Not one syllable of this chapter is penned for the woman who deserves an iota of censure like the above. It is a wife's duty to study to look well in her husband's eyes, always and in all circumstances. Her person should be scrupulously clean, her hair becomingly arranged, her working-gown as neat as she can keep it, and relieved before John comes in by clean collar or ruching and a smooth white apron. It is altogether possible for the woman who "does her own work" to be as "well set-up"--to borrow a sporting phrase from John--as her rich neighbor who can drag a train over Oriental rugs from the moment she rises to a late breakfast until she sweeps yards of brocade and velvet up the polished stairs after ball, dinner or theatre-party.

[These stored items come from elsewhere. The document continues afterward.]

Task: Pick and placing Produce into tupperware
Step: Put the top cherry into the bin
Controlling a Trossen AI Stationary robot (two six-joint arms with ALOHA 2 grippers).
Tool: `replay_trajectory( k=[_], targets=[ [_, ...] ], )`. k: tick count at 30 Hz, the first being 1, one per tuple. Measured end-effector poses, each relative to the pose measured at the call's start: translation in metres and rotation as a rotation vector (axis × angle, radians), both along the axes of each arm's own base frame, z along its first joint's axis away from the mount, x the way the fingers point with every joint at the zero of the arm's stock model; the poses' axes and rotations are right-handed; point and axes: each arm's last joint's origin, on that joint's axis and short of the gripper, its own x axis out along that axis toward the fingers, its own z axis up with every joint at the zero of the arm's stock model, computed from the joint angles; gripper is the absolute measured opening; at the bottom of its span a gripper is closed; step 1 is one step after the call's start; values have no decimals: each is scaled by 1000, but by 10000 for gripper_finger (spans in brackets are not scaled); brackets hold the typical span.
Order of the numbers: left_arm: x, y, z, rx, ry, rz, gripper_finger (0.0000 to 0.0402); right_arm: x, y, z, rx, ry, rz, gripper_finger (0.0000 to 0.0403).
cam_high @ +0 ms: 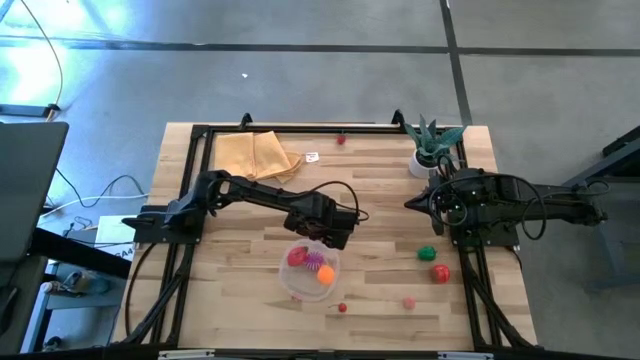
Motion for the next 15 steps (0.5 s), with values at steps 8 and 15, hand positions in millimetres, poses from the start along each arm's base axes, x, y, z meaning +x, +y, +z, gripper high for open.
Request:
replay_trajectory(
  k=[8, 15],
  targets=[
    [1, -1, -3, -20, 3, 2, 196, 0, 0, 0, 0, 0, 0, 0],
    [1, -2, -3, -51, 3, 2, 196, 0, 0, 0, 0, 0, 0, 0]
  ],
)
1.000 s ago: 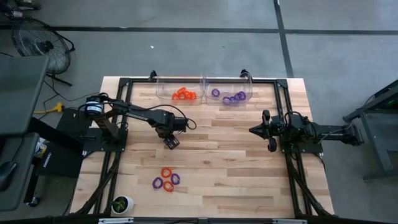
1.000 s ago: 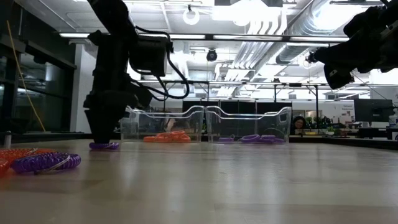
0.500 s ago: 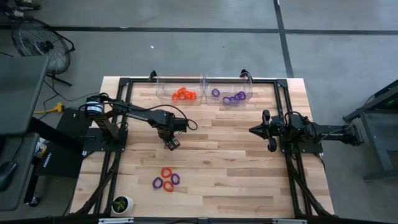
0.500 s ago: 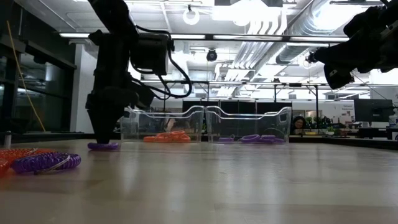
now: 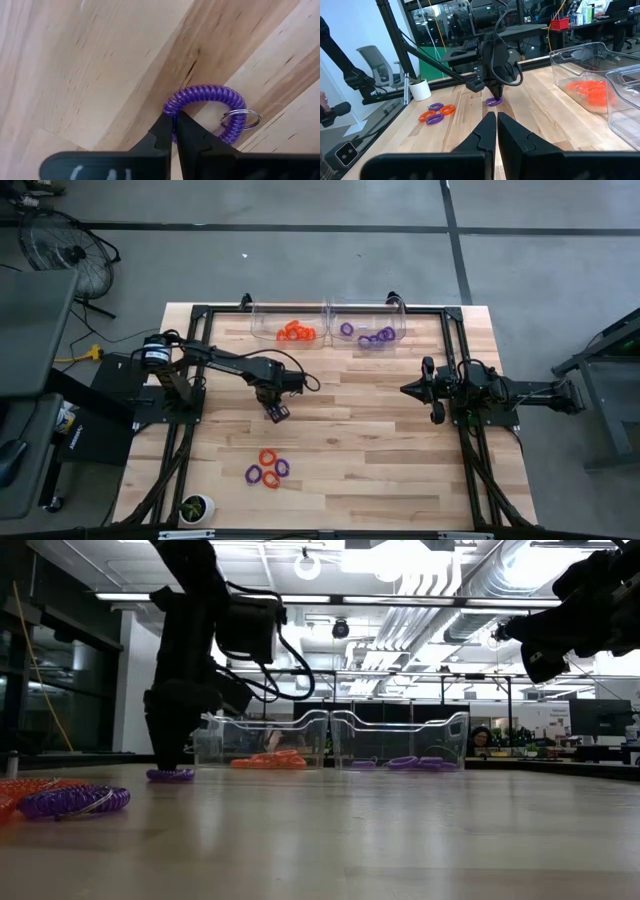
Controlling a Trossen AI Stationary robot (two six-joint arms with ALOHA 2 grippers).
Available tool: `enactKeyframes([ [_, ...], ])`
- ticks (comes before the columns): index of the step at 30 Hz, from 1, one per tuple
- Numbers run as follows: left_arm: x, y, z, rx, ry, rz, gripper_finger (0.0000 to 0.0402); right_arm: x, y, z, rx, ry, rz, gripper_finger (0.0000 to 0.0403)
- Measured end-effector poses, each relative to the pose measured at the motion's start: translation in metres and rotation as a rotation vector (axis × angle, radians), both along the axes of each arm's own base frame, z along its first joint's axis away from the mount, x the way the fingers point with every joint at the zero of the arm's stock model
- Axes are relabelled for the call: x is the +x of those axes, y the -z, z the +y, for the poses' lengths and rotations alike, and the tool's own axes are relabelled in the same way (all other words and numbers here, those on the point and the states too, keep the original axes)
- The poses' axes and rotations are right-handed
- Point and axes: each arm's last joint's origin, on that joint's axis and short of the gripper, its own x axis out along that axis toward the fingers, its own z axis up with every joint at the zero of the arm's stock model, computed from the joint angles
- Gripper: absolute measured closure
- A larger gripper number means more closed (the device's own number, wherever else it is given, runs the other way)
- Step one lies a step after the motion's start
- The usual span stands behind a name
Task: Sort spring keychains
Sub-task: Put the violet spring keychain into the right transparent bin
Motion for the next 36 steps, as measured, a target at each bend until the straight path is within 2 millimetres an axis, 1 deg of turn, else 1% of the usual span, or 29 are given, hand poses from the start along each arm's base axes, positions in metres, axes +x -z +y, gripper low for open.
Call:
enactKeyframes([
  [4, 0.007, -0.009, 0.001, 0.019, 0.027, -0.020, 0.0400, 0.000, 0.000, 0.000, 0.000, 0.000, 0.000, 0.0391],
  [10, 0.022, -0.030, 0.002, 0.028, 0.072, -0.094, 0.0400, 0.000, 0.000, 0.000, 0.000, 0.000, 0.000, 0.0391],
  [14, 0.035, -0.050, 0.003, 0.033, 0.104, -0.155, 0.0400, 0.000, 0.000, 0.000, 0.000, 0.000, 0.000, 0.0391],
  [22, 0.058, -0.095, 0.005, 0.069, 0.165, -0.314, 0.0401, 0.000, 0.000, 0.000, 0.000, 0.000, 0.000, 0.0391],
  [25, 0.064, -0.110, 0.010, 0.092, 0.179, -0.366, 0.0401, 0.000, 0.000, 0.000, 0.000, 0.000, 0.000, 0.0391],
  [28, 0.070, -0.120, 0.018, 0.108, 0.168, -0.403, 0.0401, 0.000, 0.000, 0.000, 0.000, 0.000, 0.000, 0.0391],
  [36, 0.089, -0.132, 0.050, 0.130, 0.109, -0.418, 0.0401, 0.000, 0.000, 0.000, 0.000, 0.000, 0.000, 0.0391],
])
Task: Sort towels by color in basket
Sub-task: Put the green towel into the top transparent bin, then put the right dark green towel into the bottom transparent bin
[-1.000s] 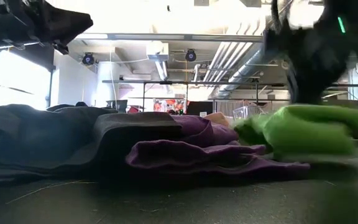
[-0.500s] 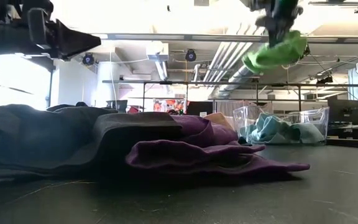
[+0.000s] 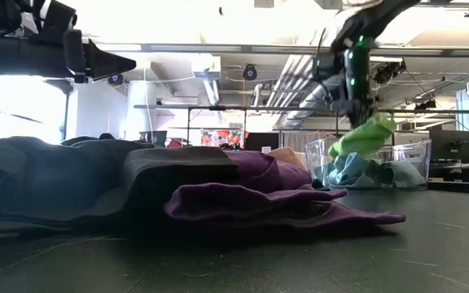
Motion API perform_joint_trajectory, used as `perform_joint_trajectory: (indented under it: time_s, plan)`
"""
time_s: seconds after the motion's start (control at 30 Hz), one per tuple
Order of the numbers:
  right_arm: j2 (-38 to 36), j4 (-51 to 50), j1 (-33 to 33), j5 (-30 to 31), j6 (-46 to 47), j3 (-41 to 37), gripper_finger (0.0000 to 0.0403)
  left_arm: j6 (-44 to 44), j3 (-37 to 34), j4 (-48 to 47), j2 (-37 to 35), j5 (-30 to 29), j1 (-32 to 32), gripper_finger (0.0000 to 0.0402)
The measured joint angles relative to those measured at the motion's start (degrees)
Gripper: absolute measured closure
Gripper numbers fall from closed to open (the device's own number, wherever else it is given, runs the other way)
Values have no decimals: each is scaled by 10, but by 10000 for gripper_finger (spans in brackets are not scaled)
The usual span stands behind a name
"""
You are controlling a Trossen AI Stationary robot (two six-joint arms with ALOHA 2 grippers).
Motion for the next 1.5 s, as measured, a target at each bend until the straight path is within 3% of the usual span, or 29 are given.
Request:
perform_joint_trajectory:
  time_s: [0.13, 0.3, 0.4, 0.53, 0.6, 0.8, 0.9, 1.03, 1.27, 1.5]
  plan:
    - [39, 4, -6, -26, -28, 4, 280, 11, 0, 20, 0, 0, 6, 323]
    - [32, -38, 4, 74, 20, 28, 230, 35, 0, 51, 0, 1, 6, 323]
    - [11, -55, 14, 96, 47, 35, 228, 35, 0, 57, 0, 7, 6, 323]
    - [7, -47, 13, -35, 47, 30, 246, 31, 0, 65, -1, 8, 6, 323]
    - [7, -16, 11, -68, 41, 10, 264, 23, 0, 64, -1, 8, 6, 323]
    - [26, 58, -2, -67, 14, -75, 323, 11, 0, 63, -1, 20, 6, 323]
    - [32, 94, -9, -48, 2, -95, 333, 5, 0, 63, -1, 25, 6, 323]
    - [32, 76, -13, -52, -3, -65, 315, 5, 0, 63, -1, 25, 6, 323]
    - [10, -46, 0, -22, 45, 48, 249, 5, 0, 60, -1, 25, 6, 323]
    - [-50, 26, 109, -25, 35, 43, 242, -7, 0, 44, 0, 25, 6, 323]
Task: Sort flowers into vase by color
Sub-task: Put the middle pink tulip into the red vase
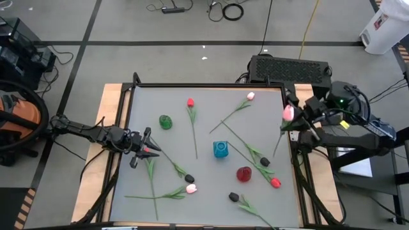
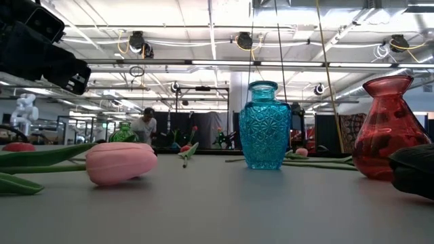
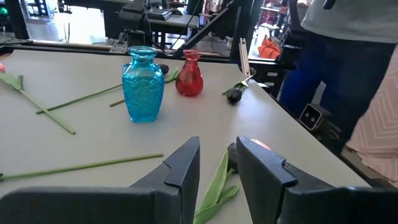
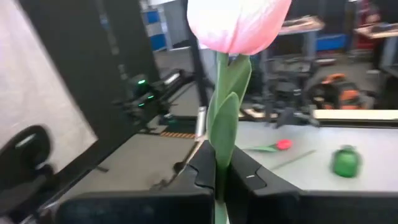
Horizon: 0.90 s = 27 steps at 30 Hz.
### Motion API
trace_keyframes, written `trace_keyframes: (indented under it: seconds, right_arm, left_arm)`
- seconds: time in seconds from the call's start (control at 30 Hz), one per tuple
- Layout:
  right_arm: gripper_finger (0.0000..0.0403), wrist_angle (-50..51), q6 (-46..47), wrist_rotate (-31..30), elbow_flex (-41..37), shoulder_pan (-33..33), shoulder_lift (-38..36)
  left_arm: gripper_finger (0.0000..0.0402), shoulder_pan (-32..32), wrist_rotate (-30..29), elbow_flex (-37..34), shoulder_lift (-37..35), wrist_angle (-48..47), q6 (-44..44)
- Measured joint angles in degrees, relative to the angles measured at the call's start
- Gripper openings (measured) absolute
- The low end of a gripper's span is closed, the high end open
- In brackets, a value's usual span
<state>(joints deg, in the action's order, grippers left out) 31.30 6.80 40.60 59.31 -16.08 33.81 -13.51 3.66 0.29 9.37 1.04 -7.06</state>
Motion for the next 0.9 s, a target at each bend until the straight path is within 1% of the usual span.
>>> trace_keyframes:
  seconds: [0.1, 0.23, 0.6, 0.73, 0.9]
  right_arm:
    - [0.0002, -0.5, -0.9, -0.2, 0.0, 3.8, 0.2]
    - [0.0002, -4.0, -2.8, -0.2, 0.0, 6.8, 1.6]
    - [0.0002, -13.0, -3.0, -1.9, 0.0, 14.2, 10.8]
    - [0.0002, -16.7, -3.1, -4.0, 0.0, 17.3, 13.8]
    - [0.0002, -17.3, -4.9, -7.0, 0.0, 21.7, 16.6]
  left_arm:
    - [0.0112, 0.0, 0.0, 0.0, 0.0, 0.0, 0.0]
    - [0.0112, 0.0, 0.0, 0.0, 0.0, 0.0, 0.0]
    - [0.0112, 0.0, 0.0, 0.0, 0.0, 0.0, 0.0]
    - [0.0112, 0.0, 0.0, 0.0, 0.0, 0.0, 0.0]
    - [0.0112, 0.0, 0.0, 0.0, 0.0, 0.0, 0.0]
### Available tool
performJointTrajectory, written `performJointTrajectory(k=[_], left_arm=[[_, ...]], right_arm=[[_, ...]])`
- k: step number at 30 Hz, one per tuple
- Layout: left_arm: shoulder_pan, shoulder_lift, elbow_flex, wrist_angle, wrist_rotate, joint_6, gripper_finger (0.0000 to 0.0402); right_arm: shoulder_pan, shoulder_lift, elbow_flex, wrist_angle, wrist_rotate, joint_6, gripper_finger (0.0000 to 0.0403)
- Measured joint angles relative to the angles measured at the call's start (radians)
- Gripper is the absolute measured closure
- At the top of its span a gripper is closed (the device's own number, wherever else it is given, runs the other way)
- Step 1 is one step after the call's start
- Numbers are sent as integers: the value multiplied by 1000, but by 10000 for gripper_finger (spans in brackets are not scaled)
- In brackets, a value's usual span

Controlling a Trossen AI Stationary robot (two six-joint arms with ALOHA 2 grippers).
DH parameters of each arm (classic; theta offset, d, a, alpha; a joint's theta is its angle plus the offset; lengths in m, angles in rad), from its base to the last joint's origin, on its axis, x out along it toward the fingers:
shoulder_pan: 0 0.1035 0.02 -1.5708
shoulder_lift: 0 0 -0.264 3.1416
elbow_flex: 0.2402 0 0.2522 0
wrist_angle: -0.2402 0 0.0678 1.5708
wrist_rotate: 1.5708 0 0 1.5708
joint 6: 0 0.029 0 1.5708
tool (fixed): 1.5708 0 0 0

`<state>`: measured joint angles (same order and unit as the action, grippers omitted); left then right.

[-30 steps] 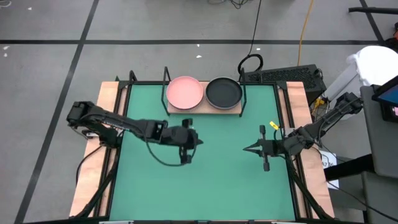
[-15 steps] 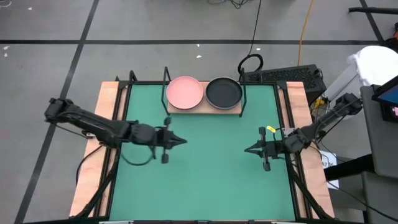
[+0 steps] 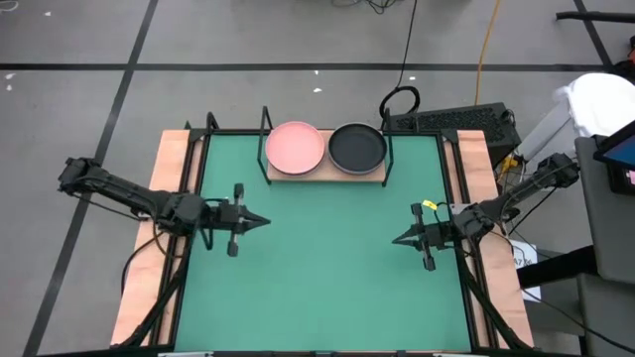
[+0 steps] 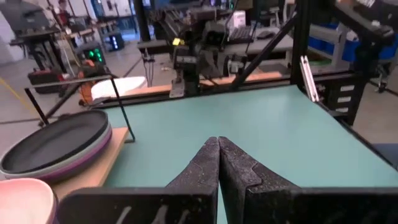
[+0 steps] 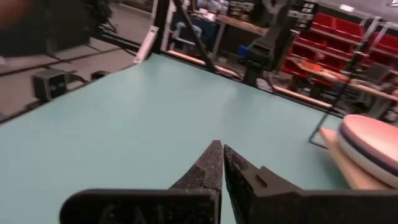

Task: Place and stack plates onto a shelf
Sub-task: Return to Home Position

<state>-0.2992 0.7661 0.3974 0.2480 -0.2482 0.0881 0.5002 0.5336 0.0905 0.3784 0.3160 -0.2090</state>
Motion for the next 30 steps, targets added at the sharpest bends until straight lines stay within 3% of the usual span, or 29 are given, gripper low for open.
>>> performJointTrajectory(k=[16,30], left_arm=[[-1,-158,-147,-20,20,15,398],[0,-329,-306,2,20,-20,399]], right_arm=[[-121,-36,-45,-2,-192,32,403],[-173,-36,-48,-38,-191,25,403]])
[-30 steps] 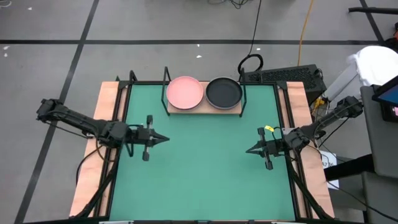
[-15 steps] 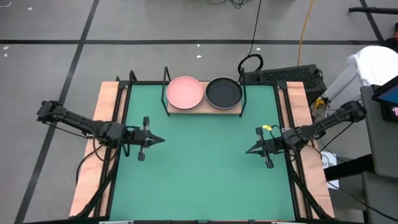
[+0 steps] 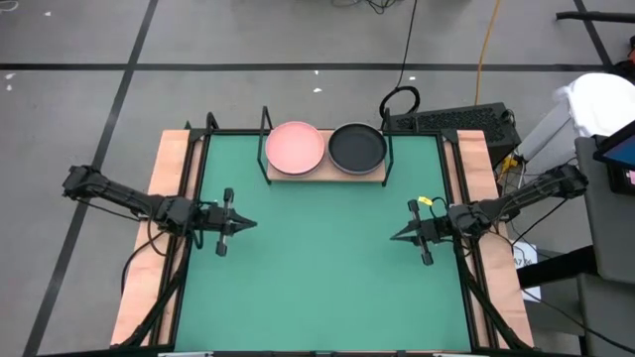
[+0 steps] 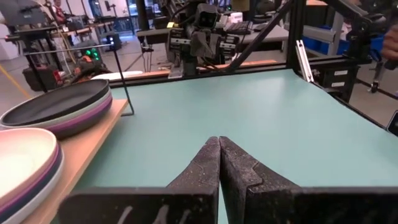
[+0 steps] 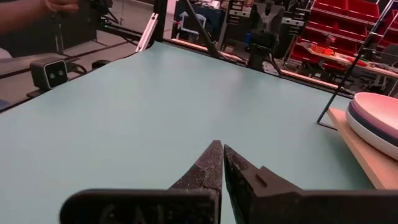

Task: Place and stack plates onto a shelf
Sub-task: Return to Home Position

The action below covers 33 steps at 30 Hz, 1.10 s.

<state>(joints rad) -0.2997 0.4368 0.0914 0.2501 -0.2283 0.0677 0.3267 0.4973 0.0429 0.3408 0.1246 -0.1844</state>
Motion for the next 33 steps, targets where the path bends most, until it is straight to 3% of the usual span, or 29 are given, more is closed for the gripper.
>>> performJointTrajectory(k=[7,13,24,33], left_arm=[[6,-64,-43,0,-8,1,399],[27,-80,-48,-10,-9,1,399],[30,-79,-48,-21,-9,-1,399],[30,-79,-48,-25,-9,-38,399]], right_arm=[[-3,-8,-1,-14,1,-23,403],[-84,-35,-4,-17,-4,-36,403],[-272,-84,-28,-41,-232,-43,403],[-405,-154,-28,-39,-231,-59,403]])
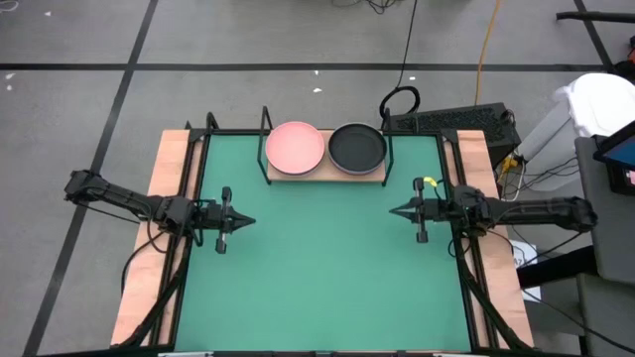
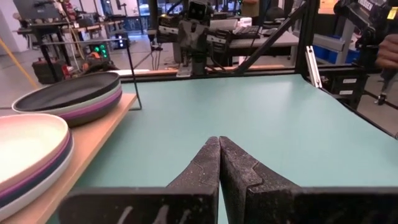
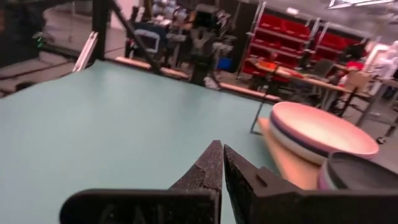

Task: Place and stack plates onto a shelf
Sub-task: Return to Home Position

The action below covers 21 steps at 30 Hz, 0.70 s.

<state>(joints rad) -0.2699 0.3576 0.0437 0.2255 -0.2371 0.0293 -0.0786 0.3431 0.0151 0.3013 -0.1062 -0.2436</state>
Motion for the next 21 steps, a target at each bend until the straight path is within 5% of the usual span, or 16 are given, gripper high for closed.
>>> performJointTrajectory(k=[21], left_arm=[[0,-80,0,-100,-75,13,399]], right_arm=[[-10,-208,0,-188,-8,132,403]])
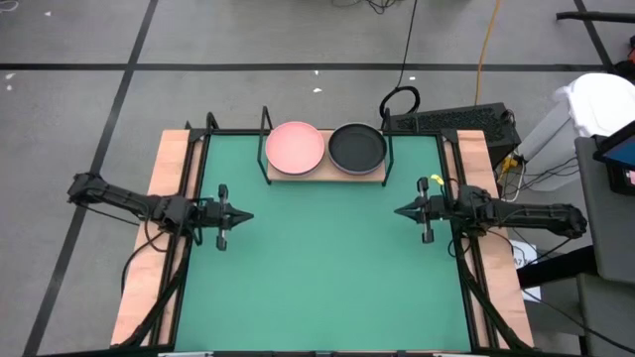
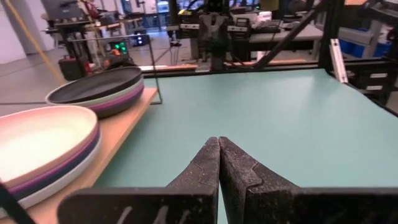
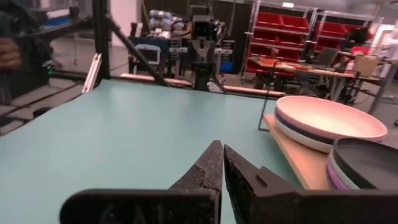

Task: Place and stack plates onto a shelf
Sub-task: Return to Home Position

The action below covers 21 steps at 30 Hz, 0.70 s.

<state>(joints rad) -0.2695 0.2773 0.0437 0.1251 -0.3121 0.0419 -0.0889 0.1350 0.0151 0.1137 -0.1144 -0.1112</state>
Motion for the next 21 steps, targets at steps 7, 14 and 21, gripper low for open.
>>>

What I have to do with now is John's unreasonable desire that his wife should--as the help-meet of a man who has his own way to make in the world--dress as well as when she was the unmarried daughter of an elderly gentleman whose way was made. Every sensible girl married to a poor man comprehends, as one trait of wifely duty, that she must make her trousseau last and look well as long as she can. In the honorable dread of suggesting to him whose fortune she has elected to share, that when her handsome gowns are no longer wearable she must replace lace with cotton lawns, and silk with all-wool merino or serge, she devises excuses for sparing the costly fabrics--pretexts which, to his shame it is said, he is prone to misunderstand. If men such as he could guess at the repressed longings for the brave array of other times that assail the wearers of well-saved--therefore passee--finery, at sight of other women less conscientious, or with richer husbands than themselves, reveling in the latest and most enticing modes--if eyes scornful of plain attire could penetrate to the jealously locked closet where feminine vanity and native extravagance are kept under watch and ward by the love the critic is ready to doubt,--print, gingham and stuff gowns would be fairer than ermine and velvet in John's esteem.